(Editor’s Note: We hope you enjoy this repost of a classic Retroland article)
Each of us seems to have a number of scents stored within our brain, just waiting to unleash memories of the past the moment we catch a whiff. Whether it be a freshly cut lawn before a baseball game, an oven full of piping hot-cookies, or simply a can of colored wallpaper paste, these fragrances instantly return us to a better time, a simpler time.
Perhaps you know it better by its brand name, Play-Doh; a non-toxic, flour-based modeling clay that has captured the imaginations of children for over four decades. And while some among us may have trouble remembering exactly what it was that we sculpted with this malleable dough, everyone, it would seem, remembers its unique smell. Today, we take a look back at one of the most beloved arts and crafts toys ever created.
Introduced in 1956, Play Doh was the creation of a Mr. Joe McVicker, who created a modeling clay from wallpaper paste and presented it to his sister’s pre-school students who loved it. You could create anything your imagination envisioned and if you didn’t like it, just push it all together and start over. As long as it was kept sealed within its airtight container, it would remain soft virtually forever. Of course, should you wish for your sculptures to have a more permanent quality, Play-Doh would harden when exposed to air for a day or so. Many children learned this lesson the hard way by failing to close the cover tightly after they were finished playing.
Play-Doh was first demonstrated and sold at Woodward and Lothop Department Stores in Washington D.C. and distributed by Rainbow Crafts of Cincinnati, OH. It came in a half-pound can and was sold in only one color: off-white. Later, as the product gained popularity, it was reintroduced in three primary colors: red, blue, and yellow. While the expanded pallete of colors was certainly welcomed, it also presented another lesson for kids to learn the hard way; once you mix the different colors together, they cannot be unmixed. Still, this didn’t deter anyone from their beloved Play-Doh. As of today, over 900 million pounds of the stuff has been sold.
In 1960, Play-Doh introduced their beret-wearing, “Play-Doh Pete”, who, to this day remains their faithful mascot. They also began to introduce a long line of toy contraptions to help one better realize their artistic visions. The “Fun Factory allowed you to mush your Play-Doh through a plastic grid, which created various shapes including: stars, squares, and tubes. For all of the aspiring barbers out there, Play-Doh also introduced the “Fuzzy Pumper Barber and Beauty Shop”, where one could give a PlayDoh family a full head of colorful Play-Doh hair, then style or chop it to their hearts desire. Later additions to the Play-Doh line included the “Dr Drill and Fill” dentistry kit, where you could create Play-Doh fillings and crowns and place them in a head that opened wide enough to reveal some very neglected plastic teeth. Or if the culinary arts were more your style, you could be the proud owner of a “Bakery and Chef’s Oven”, “Pizza Party and Sandwich Shop”, or “Ice Cream Truck”. Play-Doh had all of the bases covered.

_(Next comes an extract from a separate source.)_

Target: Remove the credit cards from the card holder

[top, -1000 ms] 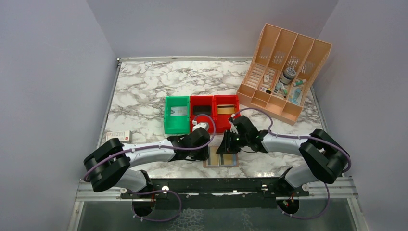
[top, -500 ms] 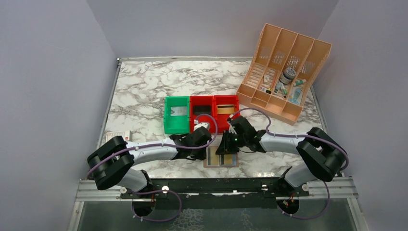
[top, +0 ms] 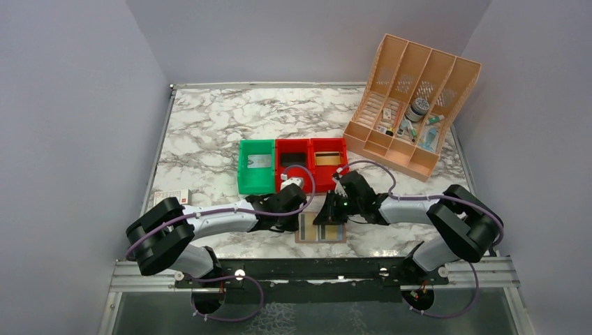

The 1980’s and 90’s saw the line expand even further to include 4 new modern colors, as well as glow-in-the-dark and glitter versions. The cardboard containers were replaced with plastic ones and new scents were even offered (as blasphemous as that might seem). Play-Doh even made its way into the gaming world with an interactive CD-ROM game called “Play-Doh Creations” which allowed you to virtually sculpt your Play-Doh.
Play-Doh has been acquired a number of times over the years, starting in 1965, when General Mills purchased the Rainbow Crafts Company. Later, in 1971, Kenner Toys merged with Rainbow Crafts and in 1987, the Tonka Corporation purchased both Kenner and Rainbow Crafts. Finally, in 1991, Hasbro purchased Tonka and Play-Doh became part of the “Playskool” division.
It seems that Play-Doh will remain ever popular, probably because it is one of those toys that allows you to call upon your imagination and create as many permutations to a lump of modeling goo as your artistic heart desires. And should you be someone who has contemplated purchasing a can for old times sake, merely to suck a breath of the familiar scent into your lungs (which is the result of a petroleum additive to prevent drying, in case you were curious), you now have another option. For its 50th birthday in 2006, Play-Doh began marketing a perfume spray, available in 1oz. bottles and distributed through Perpetual Kid and Demeter retailers. A whiff of your childhood is only a spritz away and it is sure to be a conversation starter at any social gathering. Be sure to wear it on September 18th, which is, of course, National Play-Doh Day.
Now that you’ve learned all there is to know about Play-Doh, let’s hear those fond recollections from childhood. Tell us all about your colorful creations in our comments section. And if your memory needs some assistance, head over to the nearest toy store, pick up a can, pop it open and take a whiff. Those memories will flood back in abundance.